Although founded in 1314 by the Bishop of Exeter, to provide education for scholars from Devon and Cornwall, the only medieval building to survive is Palmer's Tower, now part of the Rector's Lodging. This was the original gatehouse onto Somnour's Lane, of which only scraps survive, in Ship Street and St Michael's Street. The hall (1618) is impressive, with a collar-beam roof of Spanish chestnut. The chapel, recently re-furbished, was designed by George Gilbert Scott, inspired by Sainte Chapelle in Paris. Look for the new carvings - some by apprentices - and for the small patch of dirty wall - to show 'before' and 'after' cleaning. Exeter could be called the 'cradle of the Pre-Raphaelite movement', since William Morris and Edward Burne Jones were undergraduates here when they first met Dante Gabriel Rossetti. Look for Morris' tapestry, 'The Adoration of the Magi' in the chapel.
One of the first former all-male colleges to accept women in the 1970's, Exeter was the first such college to appoint a female Rector, Professor Marilyn Butler. Her name is celebrated on the Turl Street wall of the college by a series of carvings. See if you can spot them to the right of the Lodge. Clue: 'm' for 'marigold', 'a' for 'archer'.......

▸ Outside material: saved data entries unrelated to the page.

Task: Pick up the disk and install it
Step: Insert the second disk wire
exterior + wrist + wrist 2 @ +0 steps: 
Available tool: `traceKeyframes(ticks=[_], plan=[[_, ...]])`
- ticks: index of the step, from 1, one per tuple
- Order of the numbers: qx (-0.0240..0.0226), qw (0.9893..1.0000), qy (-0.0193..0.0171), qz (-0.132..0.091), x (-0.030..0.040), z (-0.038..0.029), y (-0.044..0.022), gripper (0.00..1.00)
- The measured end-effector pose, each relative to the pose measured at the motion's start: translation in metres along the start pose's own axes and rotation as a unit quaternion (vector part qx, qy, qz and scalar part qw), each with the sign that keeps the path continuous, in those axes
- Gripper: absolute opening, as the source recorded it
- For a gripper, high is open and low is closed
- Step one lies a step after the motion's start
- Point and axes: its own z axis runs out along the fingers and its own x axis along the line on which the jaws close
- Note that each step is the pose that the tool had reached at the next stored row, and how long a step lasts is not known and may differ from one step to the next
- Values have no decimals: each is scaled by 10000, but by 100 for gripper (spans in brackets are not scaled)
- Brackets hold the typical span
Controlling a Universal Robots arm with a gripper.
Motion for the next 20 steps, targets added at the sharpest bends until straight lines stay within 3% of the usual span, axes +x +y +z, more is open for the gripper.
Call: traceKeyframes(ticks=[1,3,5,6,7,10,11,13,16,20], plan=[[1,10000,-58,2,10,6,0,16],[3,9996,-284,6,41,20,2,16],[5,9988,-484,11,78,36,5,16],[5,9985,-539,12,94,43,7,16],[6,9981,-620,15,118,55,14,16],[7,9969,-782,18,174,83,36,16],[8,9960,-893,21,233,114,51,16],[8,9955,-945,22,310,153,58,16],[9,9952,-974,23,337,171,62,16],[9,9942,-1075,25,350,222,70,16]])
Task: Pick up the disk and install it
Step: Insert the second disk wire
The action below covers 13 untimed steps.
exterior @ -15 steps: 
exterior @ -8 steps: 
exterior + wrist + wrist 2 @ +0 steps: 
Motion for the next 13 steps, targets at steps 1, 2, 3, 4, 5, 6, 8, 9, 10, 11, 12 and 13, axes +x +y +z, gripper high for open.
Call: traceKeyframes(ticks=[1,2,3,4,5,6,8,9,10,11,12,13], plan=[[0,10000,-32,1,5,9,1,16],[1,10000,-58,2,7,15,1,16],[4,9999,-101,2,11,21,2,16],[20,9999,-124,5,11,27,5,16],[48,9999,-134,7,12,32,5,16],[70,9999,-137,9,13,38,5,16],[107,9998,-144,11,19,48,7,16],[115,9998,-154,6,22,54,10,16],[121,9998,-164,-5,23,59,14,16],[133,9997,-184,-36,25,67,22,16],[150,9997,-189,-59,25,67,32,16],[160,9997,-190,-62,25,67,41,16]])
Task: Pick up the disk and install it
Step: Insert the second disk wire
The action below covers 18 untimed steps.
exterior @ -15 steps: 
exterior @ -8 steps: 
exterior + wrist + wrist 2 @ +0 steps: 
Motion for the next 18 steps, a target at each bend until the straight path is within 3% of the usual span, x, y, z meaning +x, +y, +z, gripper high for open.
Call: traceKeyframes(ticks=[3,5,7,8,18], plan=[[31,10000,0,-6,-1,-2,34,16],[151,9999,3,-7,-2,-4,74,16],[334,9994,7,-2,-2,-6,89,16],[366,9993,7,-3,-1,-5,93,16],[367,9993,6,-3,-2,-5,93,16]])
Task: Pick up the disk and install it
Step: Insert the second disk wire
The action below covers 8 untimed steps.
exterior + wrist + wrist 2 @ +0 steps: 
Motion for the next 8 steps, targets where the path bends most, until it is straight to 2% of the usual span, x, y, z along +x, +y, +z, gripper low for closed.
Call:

Alumni include many writers such as JRR Tolkien, Philip Pullman (Exeter features in 'His Dark Materials' as 'Jordan College', Martin Amis, and John Fowles. Also the factory reformer, Anthony Ashley Cooper, first Earl of Shaftesbury and Richard Burton, the actor, associated with Oxford Playhouse.
'Inspector Morse' fans seek out Exeter, as the location for Morse's unexpected death from a heart attack in the front quad.
Don't miss the wonderful views of the Radcliffe Camera from the garden.
And look out for the life-sized unclothed sculpture of Anthony Gormley on Blackwells Art Bookshop roof. Students have been known to feel sorry for him and provide the odd article of clothing.........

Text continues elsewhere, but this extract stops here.